DiRT_Rally_2.0_Audi_Argentina_Quattro

Codemasters ha posto grande cura su questa versione, con la volontà di non tagliare fuori proprio nessuno, nemmeno chi è rimasto piuttosto indietro dal punto di vista delle schede grafiche. Anche perché una grande fetta di utenti hardcore di questa disciplina ludica, ha iniziato i propri passi su PC dove Richard Burns Rally ha spopolato per anni.

Sebbene ci siano delle piste in cui i colori possano apparire un po’ impastati, soprattutto nei primi rally della modalità carriera, la resa estetica è molto buona ed è senz’altro superiore a quella raggiunta dagli altri competitor. In attesa di scoprire come sarà supportato DiRT Rally 2.0, anche la versione PC ne esce vincitrice.

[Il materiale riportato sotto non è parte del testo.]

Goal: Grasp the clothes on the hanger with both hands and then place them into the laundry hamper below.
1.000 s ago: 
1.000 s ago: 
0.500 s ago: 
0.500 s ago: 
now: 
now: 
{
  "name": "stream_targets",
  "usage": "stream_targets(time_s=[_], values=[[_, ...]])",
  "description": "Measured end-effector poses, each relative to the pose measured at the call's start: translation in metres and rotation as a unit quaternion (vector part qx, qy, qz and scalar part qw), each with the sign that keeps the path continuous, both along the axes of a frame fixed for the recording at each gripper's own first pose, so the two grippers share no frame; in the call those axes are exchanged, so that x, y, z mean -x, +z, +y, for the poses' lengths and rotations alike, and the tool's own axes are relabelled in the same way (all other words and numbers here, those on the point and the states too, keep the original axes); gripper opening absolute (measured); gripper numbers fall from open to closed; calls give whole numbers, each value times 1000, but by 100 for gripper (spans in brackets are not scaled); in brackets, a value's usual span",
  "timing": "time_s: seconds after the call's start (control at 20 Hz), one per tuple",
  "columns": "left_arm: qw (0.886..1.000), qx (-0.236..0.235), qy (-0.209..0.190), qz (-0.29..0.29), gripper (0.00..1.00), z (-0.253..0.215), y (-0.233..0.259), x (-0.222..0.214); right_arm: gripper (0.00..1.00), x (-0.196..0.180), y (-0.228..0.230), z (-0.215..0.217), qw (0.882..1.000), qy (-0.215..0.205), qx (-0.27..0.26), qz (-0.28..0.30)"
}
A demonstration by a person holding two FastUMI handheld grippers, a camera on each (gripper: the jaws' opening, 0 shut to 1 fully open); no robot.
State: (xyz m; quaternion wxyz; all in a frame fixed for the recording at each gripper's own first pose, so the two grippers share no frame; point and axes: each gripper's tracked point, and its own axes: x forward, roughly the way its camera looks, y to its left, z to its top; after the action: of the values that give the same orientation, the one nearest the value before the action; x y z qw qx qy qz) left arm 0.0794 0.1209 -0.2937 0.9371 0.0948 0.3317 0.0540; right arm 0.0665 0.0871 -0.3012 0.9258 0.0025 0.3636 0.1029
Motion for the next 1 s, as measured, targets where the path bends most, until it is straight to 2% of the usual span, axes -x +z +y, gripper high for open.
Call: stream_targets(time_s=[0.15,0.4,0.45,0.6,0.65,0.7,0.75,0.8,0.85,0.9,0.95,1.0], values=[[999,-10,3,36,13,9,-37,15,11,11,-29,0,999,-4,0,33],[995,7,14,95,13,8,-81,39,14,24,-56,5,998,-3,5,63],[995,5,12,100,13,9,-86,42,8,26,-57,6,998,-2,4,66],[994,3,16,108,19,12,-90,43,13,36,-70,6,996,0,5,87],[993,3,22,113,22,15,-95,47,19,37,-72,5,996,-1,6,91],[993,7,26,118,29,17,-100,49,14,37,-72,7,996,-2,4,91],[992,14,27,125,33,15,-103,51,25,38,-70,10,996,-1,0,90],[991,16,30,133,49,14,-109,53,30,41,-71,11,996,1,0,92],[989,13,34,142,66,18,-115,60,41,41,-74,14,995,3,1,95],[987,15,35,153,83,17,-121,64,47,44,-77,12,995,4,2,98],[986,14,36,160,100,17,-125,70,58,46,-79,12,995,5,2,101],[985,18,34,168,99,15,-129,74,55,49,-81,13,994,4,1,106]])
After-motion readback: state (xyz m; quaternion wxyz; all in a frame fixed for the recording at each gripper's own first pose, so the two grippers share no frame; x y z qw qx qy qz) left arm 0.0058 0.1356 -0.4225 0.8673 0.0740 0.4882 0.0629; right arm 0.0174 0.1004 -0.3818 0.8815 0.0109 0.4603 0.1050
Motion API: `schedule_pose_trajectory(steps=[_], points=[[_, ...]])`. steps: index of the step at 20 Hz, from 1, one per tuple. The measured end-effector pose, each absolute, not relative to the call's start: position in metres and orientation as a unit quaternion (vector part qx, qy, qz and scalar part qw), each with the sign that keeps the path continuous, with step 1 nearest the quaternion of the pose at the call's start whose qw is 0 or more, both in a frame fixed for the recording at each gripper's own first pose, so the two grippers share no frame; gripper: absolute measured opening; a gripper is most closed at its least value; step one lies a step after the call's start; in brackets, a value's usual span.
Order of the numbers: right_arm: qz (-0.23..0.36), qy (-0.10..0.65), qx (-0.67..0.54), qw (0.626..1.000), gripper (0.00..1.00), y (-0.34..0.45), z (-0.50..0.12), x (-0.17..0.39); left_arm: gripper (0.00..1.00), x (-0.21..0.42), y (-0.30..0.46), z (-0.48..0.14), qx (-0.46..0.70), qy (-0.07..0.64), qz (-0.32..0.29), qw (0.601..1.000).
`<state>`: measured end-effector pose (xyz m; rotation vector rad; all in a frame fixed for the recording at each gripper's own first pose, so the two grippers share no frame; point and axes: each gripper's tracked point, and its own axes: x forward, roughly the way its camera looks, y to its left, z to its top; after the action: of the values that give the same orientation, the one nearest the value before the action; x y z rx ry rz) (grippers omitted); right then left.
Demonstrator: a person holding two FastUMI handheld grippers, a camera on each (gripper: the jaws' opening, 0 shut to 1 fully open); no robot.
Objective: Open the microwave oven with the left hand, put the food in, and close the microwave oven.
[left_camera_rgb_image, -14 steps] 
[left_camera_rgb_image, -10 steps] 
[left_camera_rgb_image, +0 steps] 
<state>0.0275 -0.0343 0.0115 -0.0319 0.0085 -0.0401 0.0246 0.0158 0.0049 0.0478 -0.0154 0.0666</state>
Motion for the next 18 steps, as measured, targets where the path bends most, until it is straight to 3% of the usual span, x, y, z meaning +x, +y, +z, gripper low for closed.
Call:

+ Ottimizzazione di buon livello
+ Per nulla esoso in termini prestazionali
- Pochi Rally a disposizione

8.7

DiRT Rally 2.0 non fallisce nemmeno in versione PC, presentandosi con una versione ben ottimizzata e per nulla esosa in termini prestazionali. Codemasters non voleva tagliare nessuno fuori e voleva rivolgersi al più ampio pubblico possibile, pur non cedendo alle lusinghe dell’ibridazione arcade-simulazione.